Work instruction: With the line that contains "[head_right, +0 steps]" as the final line, return every line from the start of the data below exactly.

(Stored items from a collection)
◆ ◆ ◆ ◆
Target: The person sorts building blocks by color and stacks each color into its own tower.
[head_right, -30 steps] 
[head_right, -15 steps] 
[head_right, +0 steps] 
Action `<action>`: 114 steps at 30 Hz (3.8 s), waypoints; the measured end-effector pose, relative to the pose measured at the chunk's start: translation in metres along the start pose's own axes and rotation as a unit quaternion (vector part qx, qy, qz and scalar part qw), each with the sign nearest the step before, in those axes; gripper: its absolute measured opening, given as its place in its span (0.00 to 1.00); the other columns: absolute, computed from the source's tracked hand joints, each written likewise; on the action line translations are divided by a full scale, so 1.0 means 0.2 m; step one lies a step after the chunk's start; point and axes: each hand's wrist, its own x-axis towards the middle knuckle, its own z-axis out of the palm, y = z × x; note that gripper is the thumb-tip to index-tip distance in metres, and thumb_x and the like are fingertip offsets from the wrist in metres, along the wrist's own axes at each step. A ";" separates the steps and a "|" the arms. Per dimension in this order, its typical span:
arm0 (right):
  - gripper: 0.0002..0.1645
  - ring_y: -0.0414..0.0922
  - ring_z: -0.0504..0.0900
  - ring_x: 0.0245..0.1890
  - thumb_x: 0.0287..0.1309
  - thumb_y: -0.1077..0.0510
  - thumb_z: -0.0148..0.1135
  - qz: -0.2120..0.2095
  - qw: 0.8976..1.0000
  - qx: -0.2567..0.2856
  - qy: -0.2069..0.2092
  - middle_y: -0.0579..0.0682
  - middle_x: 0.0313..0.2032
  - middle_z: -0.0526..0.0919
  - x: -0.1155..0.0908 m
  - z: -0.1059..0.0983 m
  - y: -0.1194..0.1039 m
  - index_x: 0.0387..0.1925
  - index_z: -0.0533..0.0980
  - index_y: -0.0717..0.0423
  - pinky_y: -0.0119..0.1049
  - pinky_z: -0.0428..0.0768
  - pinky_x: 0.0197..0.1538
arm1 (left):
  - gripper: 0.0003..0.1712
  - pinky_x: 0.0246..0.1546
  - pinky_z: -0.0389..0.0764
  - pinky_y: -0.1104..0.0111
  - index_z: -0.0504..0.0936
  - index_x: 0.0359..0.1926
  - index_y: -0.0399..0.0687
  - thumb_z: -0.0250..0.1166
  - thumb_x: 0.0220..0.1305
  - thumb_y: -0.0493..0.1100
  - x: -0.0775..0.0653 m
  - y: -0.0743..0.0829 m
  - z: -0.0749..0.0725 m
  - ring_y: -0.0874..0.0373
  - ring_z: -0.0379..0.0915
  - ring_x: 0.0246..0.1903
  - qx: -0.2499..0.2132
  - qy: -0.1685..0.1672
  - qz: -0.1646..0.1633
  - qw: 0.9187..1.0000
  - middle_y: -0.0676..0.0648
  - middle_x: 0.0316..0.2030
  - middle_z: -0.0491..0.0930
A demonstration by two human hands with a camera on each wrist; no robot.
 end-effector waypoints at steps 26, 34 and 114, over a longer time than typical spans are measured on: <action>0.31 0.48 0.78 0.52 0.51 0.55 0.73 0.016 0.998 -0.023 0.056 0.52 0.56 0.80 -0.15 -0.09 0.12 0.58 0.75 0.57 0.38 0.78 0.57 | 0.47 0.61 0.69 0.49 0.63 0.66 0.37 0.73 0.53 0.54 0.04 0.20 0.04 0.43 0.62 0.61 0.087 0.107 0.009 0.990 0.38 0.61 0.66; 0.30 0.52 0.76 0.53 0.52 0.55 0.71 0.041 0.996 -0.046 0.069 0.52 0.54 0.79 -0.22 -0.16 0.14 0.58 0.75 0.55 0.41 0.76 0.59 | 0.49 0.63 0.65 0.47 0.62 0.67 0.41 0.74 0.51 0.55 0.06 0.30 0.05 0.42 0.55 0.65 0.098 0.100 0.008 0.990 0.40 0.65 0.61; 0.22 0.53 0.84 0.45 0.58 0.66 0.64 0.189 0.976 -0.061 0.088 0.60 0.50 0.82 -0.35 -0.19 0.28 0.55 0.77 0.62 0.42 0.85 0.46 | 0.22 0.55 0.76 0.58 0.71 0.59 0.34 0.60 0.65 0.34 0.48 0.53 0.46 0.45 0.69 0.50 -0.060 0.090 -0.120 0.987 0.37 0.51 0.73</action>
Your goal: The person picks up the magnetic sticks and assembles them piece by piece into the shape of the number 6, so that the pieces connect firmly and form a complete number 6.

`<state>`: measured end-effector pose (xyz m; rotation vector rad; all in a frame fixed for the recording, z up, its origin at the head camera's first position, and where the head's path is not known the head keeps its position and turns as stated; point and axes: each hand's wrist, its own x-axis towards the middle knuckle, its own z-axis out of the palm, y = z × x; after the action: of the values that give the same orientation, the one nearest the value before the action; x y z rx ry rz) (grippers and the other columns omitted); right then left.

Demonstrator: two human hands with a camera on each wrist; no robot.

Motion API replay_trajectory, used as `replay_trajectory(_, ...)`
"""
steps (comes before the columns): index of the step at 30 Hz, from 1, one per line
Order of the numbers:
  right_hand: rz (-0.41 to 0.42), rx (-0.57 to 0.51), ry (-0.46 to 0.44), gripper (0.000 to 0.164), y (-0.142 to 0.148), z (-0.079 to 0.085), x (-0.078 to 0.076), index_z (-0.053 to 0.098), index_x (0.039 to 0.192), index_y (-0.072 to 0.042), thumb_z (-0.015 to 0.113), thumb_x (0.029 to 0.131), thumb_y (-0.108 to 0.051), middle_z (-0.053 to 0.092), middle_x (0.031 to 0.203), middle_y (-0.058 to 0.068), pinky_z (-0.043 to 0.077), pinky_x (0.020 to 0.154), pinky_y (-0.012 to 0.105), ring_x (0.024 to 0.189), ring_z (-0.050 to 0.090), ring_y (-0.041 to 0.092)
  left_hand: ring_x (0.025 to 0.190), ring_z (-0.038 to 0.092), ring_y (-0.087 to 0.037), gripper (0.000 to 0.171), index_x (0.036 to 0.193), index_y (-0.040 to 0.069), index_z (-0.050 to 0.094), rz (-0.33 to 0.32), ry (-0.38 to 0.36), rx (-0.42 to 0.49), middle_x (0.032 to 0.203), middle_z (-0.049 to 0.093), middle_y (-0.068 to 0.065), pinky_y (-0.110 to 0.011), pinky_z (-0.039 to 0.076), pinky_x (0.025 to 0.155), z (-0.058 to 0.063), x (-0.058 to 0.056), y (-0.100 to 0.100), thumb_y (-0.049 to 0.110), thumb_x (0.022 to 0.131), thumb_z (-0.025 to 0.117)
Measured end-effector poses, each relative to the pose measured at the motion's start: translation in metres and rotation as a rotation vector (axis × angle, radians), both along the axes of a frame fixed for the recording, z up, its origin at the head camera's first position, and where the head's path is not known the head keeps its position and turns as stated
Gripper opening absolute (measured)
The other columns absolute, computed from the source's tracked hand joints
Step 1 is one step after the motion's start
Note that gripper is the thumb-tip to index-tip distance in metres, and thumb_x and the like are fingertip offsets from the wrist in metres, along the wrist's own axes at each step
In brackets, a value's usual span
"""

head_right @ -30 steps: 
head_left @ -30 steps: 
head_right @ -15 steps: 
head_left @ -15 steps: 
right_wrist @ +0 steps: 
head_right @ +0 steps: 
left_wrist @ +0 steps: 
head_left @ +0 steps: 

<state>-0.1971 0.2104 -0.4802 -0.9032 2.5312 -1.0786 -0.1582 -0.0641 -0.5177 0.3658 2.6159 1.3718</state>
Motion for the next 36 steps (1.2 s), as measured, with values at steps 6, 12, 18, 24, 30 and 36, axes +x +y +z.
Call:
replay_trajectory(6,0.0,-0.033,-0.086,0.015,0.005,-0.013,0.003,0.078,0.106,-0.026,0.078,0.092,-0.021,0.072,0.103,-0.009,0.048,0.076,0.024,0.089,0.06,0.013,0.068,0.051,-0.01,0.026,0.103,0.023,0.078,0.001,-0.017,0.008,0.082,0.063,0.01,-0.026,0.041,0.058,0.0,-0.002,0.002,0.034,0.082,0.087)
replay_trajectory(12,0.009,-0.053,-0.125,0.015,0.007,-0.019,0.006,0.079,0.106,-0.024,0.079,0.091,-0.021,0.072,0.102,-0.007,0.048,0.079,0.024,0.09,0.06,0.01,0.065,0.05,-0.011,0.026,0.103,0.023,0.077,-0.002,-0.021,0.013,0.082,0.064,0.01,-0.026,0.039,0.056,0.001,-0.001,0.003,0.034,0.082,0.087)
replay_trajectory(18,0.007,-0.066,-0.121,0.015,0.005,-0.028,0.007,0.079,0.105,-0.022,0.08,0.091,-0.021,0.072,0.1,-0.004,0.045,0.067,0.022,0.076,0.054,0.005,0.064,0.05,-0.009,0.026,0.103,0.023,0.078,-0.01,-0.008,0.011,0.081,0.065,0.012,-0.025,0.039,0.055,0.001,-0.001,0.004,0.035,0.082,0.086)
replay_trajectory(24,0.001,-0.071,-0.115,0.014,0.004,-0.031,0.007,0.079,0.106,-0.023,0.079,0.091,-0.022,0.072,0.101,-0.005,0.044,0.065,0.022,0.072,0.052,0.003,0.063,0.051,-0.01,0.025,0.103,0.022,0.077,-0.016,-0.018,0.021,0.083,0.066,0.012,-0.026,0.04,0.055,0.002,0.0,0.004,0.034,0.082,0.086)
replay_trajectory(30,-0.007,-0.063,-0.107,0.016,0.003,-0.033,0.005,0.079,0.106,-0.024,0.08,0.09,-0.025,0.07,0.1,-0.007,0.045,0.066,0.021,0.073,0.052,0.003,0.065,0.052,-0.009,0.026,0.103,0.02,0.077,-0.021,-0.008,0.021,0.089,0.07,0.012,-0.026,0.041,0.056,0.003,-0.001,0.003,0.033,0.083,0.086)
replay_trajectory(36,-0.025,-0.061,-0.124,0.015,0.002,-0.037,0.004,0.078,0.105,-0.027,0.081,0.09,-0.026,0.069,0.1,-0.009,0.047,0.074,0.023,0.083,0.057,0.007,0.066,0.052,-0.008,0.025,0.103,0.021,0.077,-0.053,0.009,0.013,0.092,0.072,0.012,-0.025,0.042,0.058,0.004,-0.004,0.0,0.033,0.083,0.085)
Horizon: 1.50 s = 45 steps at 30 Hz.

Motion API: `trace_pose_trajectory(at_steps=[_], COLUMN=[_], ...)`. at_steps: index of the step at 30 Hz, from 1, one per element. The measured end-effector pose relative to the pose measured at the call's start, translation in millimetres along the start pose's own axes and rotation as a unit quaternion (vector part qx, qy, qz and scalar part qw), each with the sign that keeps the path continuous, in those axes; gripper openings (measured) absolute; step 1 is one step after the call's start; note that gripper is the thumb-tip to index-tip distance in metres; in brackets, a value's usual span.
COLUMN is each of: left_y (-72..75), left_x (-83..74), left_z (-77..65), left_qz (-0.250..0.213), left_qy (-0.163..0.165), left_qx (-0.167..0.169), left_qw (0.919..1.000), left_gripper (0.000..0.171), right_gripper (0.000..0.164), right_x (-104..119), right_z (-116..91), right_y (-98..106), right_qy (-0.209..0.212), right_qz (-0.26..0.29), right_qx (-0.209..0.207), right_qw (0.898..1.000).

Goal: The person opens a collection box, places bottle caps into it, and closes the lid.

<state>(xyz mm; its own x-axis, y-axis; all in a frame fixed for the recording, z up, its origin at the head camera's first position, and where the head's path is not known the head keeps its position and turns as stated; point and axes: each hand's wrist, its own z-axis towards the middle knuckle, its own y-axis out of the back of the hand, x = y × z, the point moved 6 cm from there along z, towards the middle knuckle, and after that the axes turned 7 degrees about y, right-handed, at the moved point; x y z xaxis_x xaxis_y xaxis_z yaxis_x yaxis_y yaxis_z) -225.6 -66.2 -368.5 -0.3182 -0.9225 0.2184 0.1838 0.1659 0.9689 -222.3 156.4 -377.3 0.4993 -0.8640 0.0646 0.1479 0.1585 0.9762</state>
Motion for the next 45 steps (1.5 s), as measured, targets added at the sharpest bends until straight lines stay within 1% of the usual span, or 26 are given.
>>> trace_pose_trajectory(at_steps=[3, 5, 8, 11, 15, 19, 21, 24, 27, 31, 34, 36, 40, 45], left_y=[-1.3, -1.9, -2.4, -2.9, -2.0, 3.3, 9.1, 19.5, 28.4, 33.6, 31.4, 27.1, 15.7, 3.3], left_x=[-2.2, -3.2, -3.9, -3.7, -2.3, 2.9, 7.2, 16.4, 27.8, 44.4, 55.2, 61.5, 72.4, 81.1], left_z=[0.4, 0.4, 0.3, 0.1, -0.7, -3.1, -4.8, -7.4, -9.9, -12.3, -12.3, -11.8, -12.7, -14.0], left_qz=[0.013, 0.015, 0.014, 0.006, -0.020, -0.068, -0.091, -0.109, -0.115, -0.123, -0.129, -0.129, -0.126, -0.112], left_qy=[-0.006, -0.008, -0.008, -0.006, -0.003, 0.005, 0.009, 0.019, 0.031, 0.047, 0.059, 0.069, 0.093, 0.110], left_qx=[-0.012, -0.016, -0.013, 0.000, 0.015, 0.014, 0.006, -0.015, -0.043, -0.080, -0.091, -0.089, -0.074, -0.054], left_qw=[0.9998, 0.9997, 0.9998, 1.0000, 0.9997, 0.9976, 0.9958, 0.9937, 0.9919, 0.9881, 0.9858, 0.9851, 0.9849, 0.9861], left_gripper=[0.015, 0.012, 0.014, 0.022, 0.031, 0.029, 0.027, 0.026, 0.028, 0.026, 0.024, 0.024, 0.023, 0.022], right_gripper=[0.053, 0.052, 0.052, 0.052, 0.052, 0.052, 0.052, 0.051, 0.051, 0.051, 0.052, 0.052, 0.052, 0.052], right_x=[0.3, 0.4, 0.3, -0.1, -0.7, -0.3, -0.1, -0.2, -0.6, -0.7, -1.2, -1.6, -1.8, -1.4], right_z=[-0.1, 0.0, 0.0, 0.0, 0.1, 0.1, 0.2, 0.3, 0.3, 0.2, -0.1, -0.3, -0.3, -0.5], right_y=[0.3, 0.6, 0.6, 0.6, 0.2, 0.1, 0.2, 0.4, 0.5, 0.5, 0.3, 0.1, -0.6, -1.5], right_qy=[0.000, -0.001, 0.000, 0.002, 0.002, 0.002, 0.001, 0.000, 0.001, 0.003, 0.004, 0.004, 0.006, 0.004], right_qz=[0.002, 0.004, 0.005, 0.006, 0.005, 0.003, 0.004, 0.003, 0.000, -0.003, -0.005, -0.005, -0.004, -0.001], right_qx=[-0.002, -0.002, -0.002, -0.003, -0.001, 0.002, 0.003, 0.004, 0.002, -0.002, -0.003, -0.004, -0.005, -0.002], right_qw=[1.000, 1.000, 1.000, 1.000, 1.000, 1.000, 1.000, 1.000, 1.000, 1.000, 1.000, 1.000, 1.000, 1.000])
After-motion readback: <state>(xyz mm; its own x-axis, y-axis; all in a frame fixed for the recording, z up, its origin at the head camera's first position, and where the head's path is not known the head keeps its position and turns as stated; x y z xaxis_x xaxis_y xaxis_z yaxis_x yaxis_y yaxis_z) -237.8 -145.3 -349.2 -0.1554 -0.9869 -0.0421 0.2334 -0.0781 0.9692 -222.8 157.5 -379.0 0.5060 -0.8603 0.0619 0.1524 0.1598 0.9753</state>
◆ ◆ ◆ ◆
Solution for this exercise:
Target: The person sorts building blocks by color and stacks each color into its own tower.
[head_right, -30 steps] 
[head_right, -15 steps] 
[head_right, +0 steps] 

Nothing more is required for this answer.